New Lenox’s Silver Cross Hospital provides Will County’s first NICU
NEW LENOX (CBS) — More than 6,800 babies were born in Will County in 2020.
But any of those infants needing intensive care were not treated close by.
The sick newborns had to be moved to other hospitals miles and miles away.
That’s not the case anymore.
Morning Insider Lauren Victory takes us inside Will County’s first neonatal intensive care unit.
Inside Silver Cross Hospital in New Lenox, baby Brooke needs extra TLC that she wouldn’t have received here if she was born just a few weeks earlier. The hospital’s neonatal intensive care unit, or NICU, only opened at the end of July.
“We came here and I’m like, ‘Oh, well, thank God we came here,” said new mom Stefani DeBenedetti, who planned to deliver Brooke at Silver Cross but didn’t expect her to need NICU care.

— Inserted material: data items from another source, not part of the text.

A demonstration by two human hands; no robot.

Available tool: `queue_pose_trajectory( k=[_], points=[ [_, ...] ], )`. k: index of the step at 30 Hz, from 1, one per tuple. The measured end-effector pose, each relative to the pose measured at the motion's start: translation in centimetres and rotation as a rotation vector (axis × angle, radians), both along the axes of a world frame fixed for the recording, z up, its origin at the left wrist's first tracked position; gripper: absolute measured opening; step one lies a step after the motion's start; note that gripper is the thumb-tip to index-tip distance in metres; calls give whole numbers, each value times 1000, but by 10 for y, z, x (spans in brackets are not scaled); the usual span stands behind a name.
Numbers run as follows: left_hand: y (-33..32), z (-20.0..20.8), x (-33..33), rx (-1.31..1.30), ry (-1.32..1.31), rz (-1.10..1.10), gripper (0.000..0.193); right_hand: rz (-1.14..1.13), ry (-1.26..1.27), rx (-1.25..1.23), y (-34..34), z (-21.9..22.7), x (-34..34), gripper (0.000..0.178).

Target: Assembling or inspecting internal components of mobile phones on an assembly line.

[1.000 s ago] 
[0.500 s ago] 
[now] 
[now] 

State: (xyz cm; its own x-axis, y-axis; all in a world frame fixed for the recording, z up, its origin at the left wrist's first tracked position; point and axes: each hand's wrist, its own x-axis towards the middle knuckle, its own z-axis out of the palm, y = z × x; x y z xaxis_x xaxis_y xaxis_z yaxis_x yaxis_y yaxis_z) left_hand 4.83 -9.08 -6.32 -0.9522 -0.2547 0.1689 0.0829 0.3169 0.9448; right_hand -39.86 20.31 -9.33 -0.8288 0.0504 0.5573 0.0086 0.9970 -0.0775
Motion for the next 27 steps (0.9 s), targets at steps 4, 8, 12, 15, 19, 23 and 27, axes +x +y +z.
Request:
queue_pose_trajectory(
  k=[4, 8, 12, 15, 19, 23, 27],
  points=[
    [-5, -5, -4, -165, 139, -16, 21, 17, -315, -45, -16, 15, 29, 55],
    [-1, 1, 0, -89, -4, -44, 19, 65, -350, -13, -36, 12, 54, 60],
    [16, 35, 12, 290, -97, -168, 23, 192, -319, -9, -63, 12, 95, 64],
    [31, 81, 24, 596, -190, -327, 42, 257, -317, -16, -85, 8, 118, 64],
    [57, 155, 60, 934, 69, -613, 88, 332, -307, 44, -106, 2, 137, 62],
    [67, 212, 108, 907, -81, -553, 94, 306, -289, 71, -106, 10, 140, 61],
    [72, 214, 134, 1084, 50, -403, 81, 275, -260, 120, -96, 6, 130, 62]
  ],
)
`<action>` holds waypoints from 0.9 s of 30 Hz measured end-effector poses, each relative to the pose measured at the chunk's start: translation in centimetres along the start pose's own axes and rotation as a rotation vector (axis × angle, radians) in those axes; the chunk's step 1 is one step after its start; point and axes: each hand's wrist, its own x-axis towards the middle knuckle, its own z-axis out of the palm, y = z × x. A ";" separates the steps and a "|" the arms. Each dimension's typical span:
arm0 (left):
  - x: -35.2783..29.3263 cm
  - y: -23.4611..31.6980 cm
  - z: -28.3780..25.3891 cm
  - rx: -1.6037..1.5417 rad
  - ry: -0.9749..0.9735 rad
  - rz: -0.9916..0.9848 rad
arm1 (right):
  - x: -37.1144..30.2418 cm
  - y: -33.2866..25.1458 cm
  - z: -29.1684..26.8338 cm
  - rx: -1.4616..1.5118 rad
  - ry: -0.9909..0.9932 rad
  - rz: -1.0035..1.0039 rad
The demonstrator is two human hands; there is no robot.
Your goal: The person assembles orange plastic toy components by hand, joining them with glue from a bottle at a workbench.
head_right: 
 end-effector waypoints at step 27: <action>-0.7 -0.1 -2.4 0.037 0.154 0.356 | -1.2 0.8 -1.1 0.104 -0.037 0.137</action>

Previously, about 50 Silver Cross-born babies each year that needed special heat-regulated beds and other intensive care equipment had to be transferred to the next closest NICU, likely in Chicago or Peoria. Those parents, from Will County and surrounding areas, would have to travel dozens of miles to see their newborns.
“I couldn’t even imagine,” said baby Brooke’s dad, Brett Schultz who is from Marseilles, Ill.
Michele Vana can imagine. Her triplets were born months premature in 1995.
“They would be on and off ventilators throughout their stay,” she said. “I wanted to be able to say, ‘We were there for you every day.'”
That meant nine weeks commuting back and forth from her home in Lockport to a NICU in Chicago, usually more than two hours roundtrip.
“When you have a critically-ill child that you barely know because they’re so young, every minute is a gift with them because you don’t know if [you’re going] to have any more,” said Vana.
More than 12,000 babies were admitted to Illinois NICUs in 2019, according to state data. Only 25 facilities in the entire state offered neonatal intensive care in 2019 (the most recent data available).
“Now we can do surgery that we weren’t able to do before,” said Silver Cross NICU medical director Dr. Corryn Greenwood. The new unit is staffed with neonatal experts and equipped for all sorts of care.
“[Before] we could not provide prolonged ventilator (so, that’s a baby on a ventilator or respiratory support) for more than about a day or so,” said Dr. Greenwood, adding her unit can perform special tests now too like an EEG that looks at brain activity.
All these years later, Vana’s experience still affects her so she and her husband made a big donation to help other NICU babies like Brooke and her parents. The new unit is named after Amy, Matthew, and Jay Vana, the Vana triplets.